- _Prompt_
Beginning with the first line of the data below, extract each line up to and including the one containing "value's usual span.". Copy them exactly and add nothing.

*** Opening Dataset section ***

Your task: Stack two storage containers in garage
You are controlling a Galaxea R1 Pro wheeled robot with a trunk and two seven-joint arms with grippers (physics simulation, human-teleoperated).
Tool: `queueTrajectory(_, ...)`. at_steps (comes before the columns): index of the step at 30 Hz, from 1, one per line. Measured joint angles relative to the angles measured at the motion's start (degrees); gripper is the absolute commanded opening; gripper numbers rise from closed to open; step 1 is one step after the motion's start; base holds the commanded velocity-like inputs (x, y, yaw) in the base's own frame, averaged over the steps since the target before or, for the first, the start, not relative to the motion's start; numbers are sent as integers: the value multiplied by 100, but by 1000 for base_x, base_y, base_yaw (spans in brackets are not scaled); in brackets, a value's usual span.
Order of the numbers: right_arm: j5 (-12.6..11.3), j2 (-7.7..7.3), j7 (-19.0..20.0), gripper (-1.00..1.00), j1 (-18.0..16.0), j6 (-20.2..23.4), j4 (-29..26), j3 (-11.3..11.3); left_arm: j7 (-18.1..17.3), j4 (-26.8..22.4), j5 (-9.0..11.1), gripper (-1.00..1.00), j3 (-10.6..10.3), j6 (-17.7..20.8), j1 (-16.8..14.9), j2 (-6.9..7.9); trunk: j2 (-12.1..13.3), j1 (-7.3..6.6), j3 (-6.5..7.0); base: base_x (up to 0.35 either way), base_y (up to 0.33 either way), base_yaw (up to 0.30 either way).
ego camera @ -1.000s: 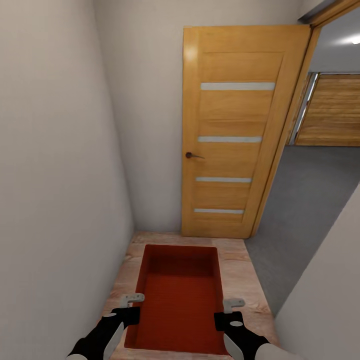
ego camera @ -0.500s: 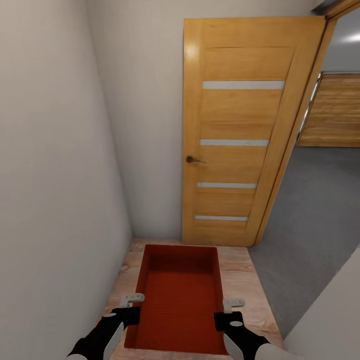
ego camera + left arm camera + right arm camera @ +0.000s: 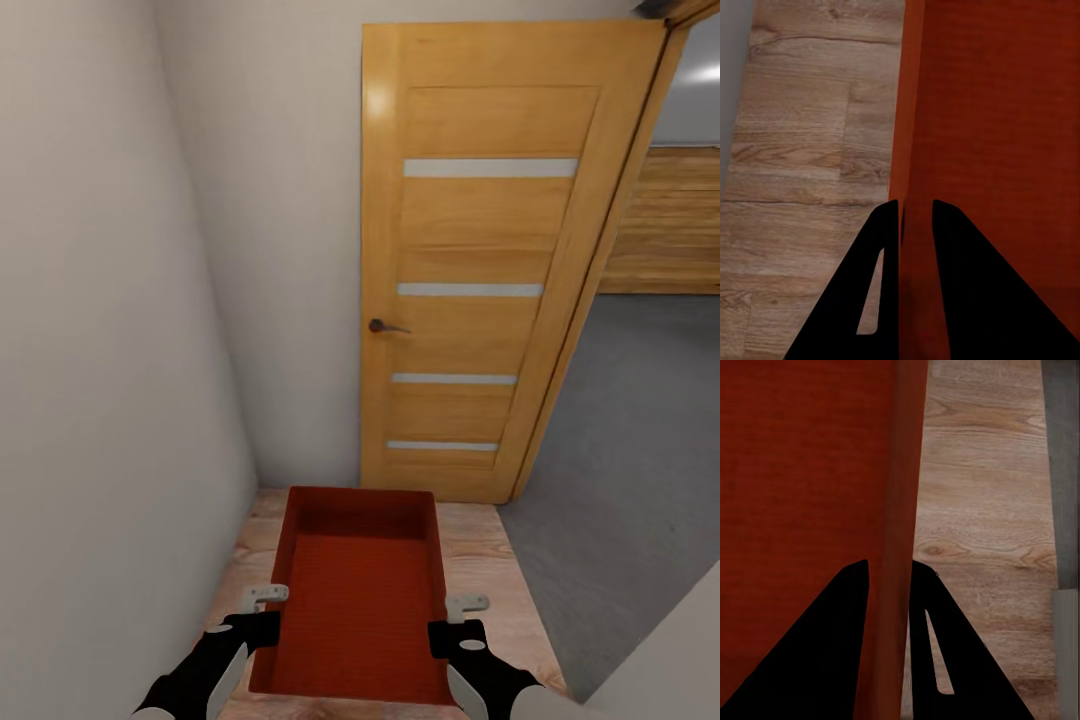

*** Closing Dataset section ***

- _Exercise solution_
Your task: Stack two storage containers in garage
You are controlling a Galaxea R1 Pro wheeled robot with a trunk and two seven-joint arms with grippers (physics simulation, human-teleoperated).
Tool: `queueTrajectory(_, ...)`. at_steps (comes before the columns): index of the step at 30 Hz, from 1, one per line. Measured joint angles relative to the angles measured at the motion's start (degrees); gripper is the absolute commanded opening; gripper numbers rise from closed to open; step 1 is one step after the motion's start; base holds the commanded velocity-like inputs (x, y, yaw) in the base's own frame, averaged over the steps since the target before or, for the first, the start, not relative to the motion's start; numbers are sent as integers: the value multiplied by 100, but by 1000 for base_x, base_y, base_yaw (spans in brackets are not scaled); in brackets, a value's usual span.

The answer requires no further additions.